▶ WORK INSTRUCTIONS:
Find every line in the records below that holds the word "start", and copy it out.

Items listed in a dataset:
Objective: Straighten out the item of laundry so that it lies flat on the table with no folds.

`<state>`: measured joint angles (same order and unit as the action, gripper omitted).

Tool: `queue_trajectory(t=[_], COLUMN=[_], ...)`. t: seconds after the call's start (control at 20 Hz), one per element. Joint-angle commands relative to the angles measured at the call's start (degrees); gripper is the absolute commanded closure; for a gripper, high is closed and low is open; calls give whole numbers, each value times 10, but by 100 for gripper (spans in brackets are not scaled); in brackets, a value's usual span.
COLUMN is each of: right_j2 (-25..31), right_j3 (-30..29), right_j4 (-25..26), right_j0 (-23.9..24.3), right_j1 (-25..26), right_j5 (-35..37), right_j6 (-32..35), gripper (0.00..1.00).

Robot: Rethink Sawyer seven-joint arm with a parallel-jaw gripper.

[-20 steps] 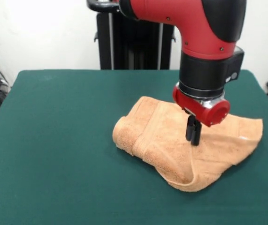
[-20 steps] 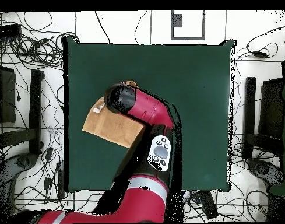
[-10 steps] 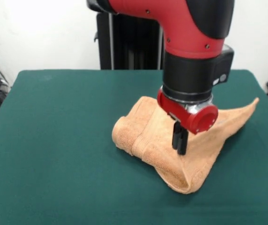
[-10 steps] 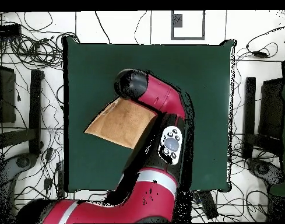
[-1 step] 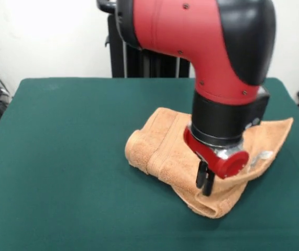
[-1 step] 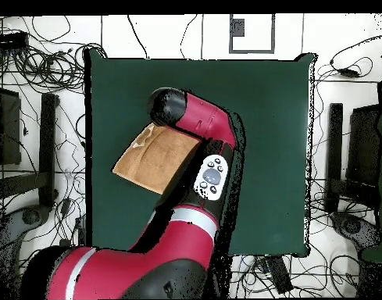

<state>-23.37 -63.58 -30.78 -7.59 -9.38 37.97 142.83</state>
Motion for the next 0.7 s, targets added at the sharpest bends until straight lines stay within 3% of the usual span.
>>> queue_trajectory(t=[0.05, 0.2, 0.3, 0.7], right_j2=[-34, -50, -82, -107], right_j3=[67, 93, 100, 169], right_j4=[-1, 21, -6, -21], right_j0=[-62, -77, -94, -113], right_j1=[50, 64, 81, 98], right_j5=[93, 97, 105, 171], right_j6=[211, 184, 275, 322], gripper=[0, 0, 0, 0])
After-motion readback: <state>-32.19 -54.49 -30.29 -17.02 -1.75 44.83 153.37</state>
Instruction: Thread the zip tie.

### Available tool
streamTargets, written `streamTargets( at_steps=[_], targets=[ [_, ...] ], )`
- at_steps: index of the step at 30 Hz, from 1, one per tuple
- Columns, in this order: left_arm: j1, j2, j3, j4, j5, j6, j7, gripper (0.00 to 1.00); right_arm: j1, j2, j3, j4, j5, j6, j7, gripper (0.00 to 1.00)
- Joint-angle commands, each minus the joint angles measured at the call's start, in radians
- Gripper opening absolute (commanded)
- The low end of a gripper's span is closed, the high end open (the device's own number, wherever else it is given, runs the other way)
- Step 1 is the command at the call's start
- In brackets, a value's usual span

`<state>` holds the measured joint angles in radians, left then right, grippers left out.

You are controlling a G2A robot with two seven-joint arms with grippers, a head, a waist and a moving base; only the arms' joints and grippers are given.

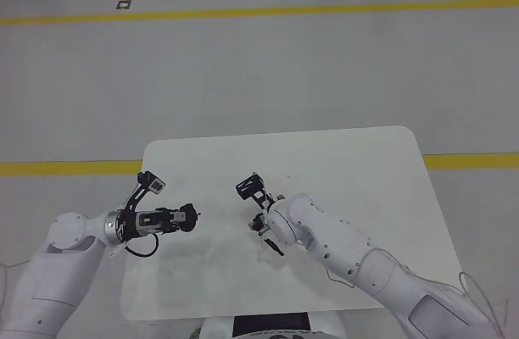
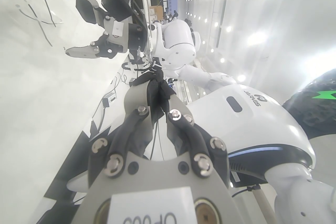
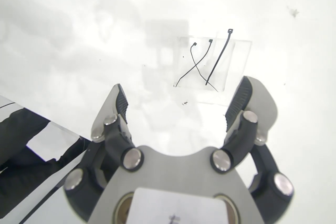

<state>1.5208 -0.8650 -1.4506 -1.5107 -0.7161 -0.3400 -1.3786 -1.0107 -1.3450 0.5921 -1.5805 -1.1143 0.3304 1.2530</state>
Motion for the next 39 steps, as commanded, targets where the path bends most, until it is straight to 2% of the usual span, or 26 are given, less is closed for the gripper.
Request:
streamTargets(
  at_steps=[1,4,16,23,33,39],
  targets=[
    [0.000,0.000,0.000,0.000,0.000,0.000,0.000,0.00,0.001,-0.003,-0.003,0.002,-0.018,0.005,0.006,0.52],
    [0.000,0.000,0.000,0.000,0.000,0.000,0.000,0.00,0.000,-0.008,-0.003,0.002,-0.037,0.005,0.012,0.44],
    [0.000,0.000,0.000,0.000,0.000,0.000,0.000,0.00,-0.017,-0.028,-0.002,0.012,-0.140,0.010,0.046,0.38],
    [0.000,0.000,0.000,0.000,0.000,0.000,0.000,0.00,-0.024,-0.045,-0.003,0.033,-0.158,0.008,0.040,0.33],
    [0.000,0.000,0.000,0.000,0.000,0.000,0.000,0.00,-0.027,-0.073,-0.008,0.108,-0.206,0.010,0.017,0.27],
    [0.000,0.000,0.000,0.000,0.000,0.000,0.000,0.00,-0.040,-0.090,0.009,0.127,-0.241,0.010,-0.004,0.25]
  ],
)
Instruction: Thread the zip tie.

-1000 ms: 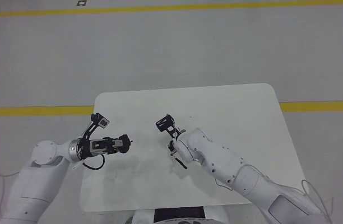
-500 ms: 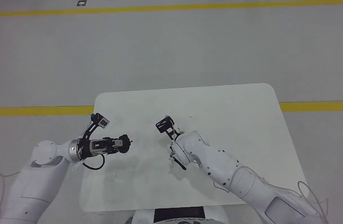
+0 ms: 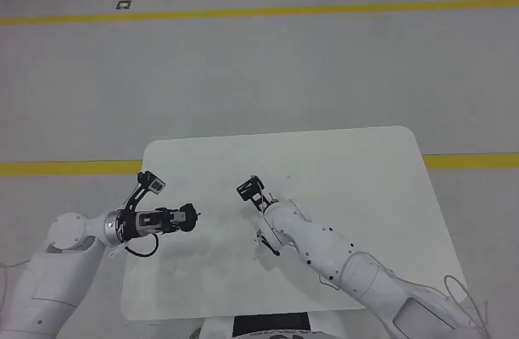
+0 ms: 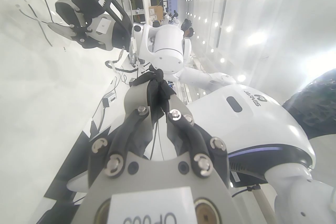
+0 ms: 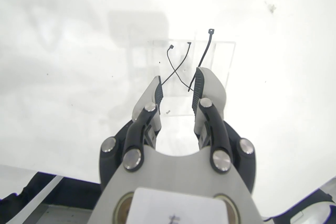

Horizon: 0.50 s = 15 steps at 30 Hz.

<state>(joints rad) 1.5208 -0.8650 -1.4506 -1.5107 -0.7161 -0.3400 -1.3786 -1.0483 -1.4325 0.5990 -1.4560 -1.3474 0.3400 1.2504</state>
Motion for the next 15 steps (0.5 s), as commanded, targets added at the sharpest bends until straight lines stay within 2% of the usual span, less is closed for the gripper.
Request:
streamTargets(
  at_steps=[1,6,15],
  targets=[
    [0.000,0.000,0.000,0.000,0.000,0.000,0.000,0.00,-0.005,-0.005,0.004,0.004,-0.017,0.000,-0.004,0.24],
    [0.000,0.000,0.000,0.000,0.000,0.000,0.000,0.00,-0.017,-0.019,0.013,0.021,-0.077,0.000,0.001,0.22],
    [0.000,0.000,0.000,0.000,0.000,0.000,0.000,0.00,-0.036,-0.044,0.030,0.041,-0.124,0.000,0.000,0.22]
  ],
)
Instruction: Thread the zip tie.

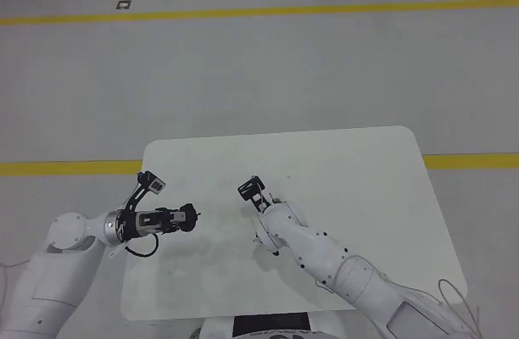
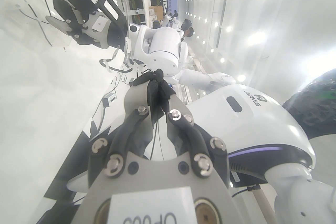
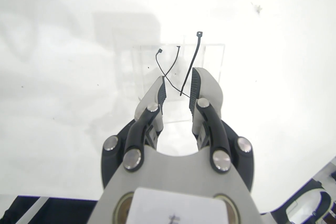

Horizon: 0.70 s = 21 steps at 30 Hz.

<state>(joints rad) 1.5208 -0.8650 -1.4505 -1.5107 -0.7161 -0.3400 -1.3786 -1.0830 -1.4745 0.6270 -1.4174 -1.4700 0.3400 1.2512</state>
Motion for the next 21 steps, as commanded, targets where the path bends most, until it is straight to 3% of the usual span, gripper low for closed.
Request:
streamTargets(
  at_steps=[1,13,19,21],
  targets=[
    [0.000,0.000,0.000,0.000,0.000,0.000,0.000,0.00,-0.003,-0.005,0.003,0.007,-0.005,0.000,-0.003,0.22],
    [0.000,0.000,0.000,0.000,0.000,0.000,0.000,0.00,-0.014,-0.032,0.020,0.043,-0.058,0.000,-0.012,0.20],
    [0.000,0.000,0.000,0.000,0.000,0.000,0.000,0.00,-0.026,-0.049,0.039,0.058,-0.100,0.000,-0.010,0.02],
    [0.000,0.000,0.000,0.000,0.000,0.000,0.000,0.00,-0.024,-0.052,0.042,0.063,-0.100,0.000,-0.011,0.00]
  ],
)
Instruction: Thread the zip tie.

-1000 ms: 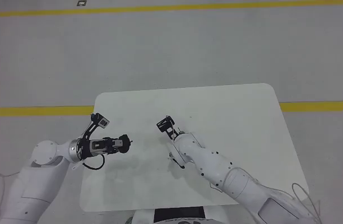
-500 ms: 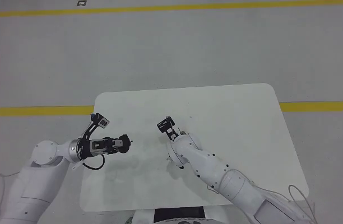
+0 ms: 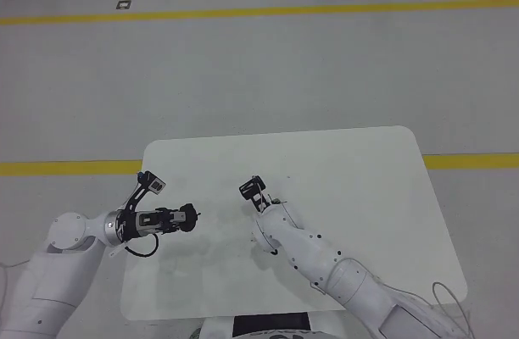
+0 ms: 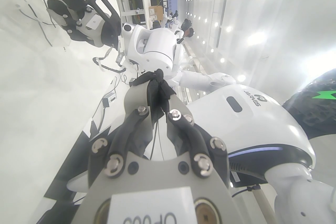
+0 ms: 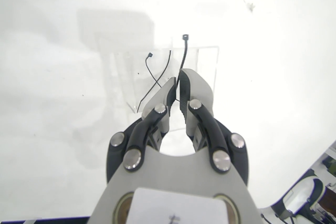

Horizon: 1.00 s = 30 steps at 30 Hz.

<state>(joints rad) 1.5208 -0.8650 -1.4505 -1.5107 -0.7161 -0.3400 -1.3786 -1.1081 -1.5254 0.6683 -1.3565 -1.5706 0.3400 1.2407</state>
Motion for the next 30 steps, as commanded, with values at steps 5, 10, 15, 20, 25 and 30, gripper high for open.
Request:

▶ PROBLEM SOLUTION:
Tool: `queue_trajectory(t=[_], COLUMN=[_], ...)`. t: seconds after the call's start (control at 20 Hz), one per element. Joint-angle commands relative to the angles measured at the call's start (degrees); gripper is the absolute commanded closure; for a gripper, high is closed and low is open; calls give whole numbers, each value times 10, but by 100 for gripper (spans in brackets are not scaled); in brackets, a value's usual span.
- Joint-angle commands, each minus the joint angles measured at the call's start, in radians
- Step 1 is the command at the call's start

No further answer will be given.